WHAT THE EXERCISE ASKS
Copy the lines below as they are; omit the images they contain.

** SOURCE MATERIAL follows **

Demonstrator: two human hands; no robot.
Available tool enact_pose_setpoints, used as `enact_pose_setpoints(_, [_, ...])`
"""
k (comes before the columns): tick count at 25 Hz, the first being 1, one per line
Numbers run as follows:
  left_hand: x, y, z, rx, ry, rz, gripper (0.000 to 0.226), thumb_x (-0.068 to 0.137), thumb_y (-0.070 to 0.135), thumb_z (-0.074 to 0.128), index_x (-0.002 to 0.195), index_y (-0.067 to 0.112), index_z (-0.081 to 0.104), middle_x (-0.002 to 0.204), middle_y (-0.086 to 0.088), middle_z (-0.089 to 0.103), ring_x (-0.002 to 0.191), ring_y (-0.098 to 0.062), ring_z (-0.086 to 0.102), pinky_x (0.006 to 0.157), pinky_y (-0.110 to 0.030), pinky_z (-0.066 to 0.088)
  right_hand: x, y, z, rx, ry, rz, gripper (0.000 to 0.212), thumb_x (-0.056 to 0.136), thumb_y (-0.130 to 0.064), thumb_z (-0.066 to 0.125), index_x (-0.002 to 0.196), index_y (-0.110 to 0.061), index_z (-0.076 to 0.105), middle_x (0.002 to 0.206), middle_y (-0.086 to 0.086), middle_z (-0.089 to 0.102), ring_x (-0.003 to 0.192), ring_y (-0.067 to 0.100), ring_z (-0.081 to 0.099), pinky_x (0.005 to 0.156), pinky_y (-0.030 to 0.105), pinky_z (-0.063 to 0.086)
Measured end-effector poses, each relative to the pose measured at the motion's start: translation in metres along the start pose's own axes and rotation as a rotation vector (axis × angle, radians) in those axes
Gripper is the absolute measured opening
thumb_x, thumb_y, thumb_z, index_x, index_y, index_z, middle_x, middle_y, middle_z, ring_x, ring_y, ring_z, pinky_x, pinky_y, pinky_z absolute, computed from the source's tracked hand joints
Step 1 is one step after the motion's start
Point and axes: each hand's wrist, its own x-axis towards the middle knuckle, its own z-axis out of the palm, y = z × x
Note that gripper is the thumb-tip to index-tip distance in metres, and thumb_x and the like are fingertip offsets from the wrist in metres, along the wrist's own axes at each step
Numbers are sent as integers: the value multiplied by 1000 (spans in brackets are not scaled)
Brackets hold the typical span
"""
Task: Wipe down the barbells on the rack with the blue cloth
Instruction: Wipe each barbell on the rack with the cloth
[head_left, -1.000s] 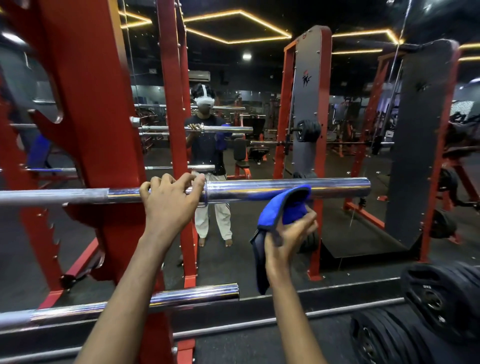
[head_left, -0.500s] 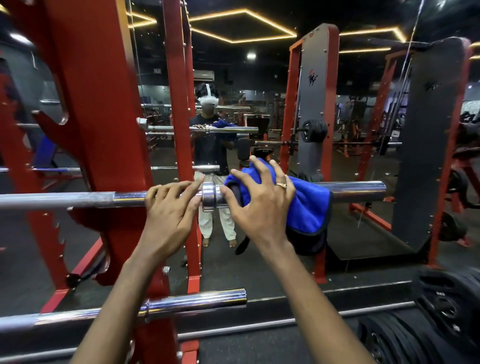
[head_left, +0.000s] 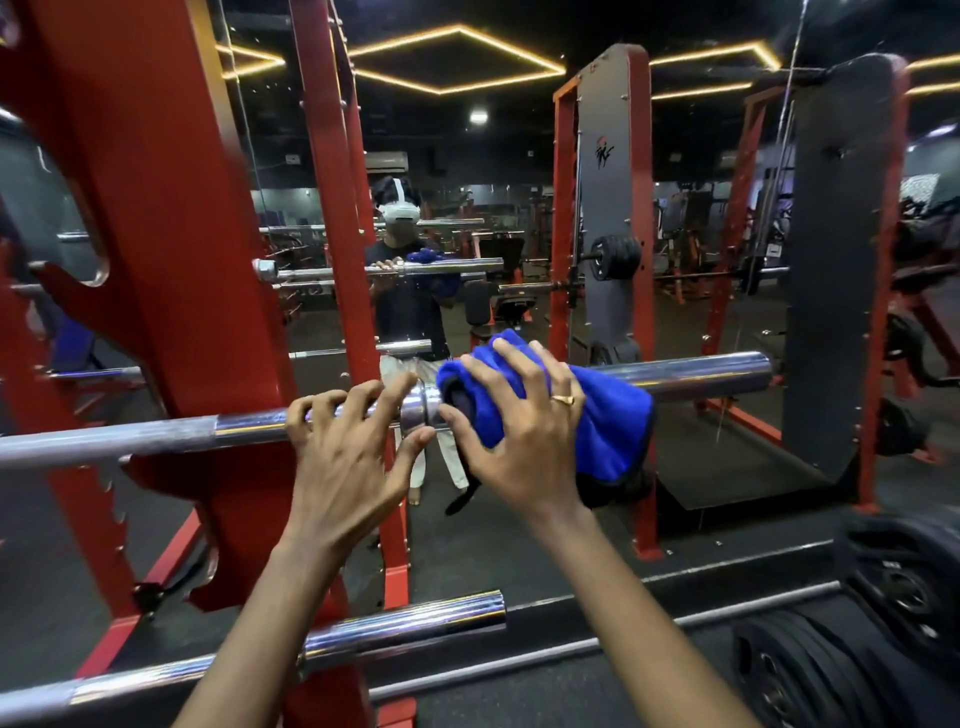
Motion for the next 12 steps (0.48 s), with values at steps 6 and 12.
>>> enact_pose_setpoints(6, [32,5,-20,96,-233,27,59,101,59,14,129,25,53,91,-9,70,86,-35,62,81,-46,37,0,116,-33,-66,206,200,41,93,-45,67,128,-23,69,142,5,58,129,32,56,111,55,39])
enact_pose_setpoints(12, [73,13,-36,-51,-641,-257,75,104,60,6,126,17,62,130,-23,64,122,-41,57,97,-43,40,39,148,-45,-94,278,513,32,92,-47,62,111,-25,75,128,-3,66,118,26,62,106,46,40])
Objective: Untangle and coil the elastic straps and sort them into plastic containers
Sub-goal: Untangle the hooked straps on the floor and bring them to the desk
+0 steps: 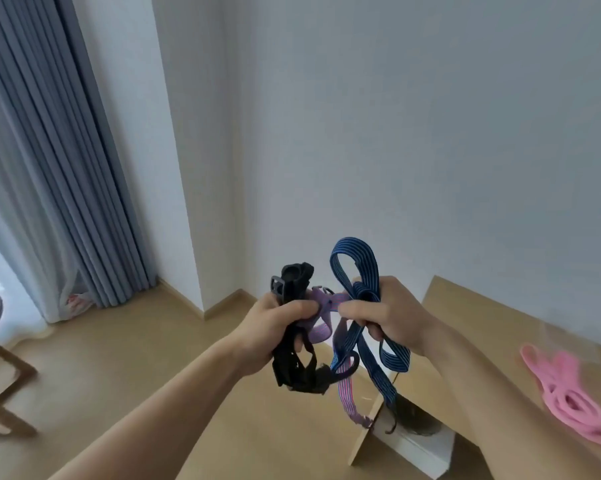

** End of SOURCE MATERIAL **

EXERCISE OUTPUT
Demonstrator: two human hands; no robot.
Available tool enact_pose_setpoints, used as `enact_pose_setpoints(_, [_, ...])`
"""
k (comes before the columns): tick count at 25 Hz, the first being 1, one per line
Numbers run as follows:
  left_hand: x, y, z, rx, ry, rz, gripper (0.000 to 0.226), thumb_x (-0.068 to 0.137), thumb_y (-0.070 to 0.135), thumb_z (-0.074 to 0.128), index_x (-0.002 to 0.195), index_y (-0.067 to 0.112), index_z (-0.081 to 0.104), middle_x (-0.002 to 0.204), middle_y (-0.086 to 0.088), middle_z (-0.089 to 0.103), ring_x (-0.002 to 0.191), ring_y (-0.098 to 0.062), ring_z (-0.086 to 0.102), pinky_x (0.006 to 0.157), pinky_y (-0.110 to 0.030), pinky_z (-0.066 to 0.088)
  right_hand: x, y, z, rx, ry, rz, gripper (0.000 to 0.212), thumb_x (-0.056 to 0.136), thumb_y (-0.130 to 0.064), thumb_z (-0.066 to 0.125), index_x (-0.002 to 0.196), index_y (-0.110 to 0.061), index_z (-0.076 to 0.105), middle_x (0.002 to 0.206), middle_y (-0.086 to 0.086), middle_z (-0.089 to 0.102), ring_x (-0.003 to 0.192), ring_y (-0.067 to 0.100), ring_z (-0.081 to 0.099), pinky_x (0.005 to 0.156), pinky_y (-0.030 to 0.105), pinky_z (-0.063 to 0.086)
Measured end-effector poses, each relative to the pose measured at the motion's start: translation in metres along the start pose's own axes and rotation as a rotation vector (axis × angle, radians) in those axes
Gripper is the absolute measured opening
thumb_x, thumb_y, thumb_z, index_x, index_y, index_z, middle_x, middle_y, middle_z, ring_x, ring_y, ring_z, pinky_x, pinky_y, pinky_z absolute, computed from the source's tracked hand joints
Step 1 is one step after the motion's start
Point and axes: each hand's wrist, its own x-axis towards the middle knuckle, its own z-axis out of the palm, y = z × x
Note that gripper is the thumb-tip to index-tip distance in metres, and thumb_x and the like are fingertip offsets from the wrist in metres, along the wrist's own axes at each step
Numbers are sent as integers: the value multiplied by 1000 (spans in brackets are not scaled)
Brackets hold the typical span
"""
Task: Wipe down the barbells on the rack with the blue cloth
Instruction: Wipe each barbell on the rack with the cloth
[head_left, -1.000s] 
[head_left, -0.500s] 
[head_left, +0.000s] 
Motion for the next 12 steps (0.48 s), with values at steps 6 and 12.
>>> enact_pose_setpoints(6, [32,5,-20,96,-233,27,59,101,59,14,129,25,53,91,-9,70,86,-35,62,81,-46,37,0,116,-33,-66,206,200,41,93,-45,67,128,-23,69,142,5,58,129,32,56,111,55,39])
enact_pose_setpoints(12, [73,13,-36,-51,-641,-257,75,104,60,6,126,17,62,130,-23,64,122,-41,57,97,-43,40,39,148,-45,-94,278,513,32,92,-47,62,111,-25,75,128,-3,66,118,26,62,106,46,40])
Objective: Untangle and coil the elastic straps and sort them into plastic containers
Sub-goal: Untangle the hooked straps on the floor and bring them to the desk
+0 steps: 

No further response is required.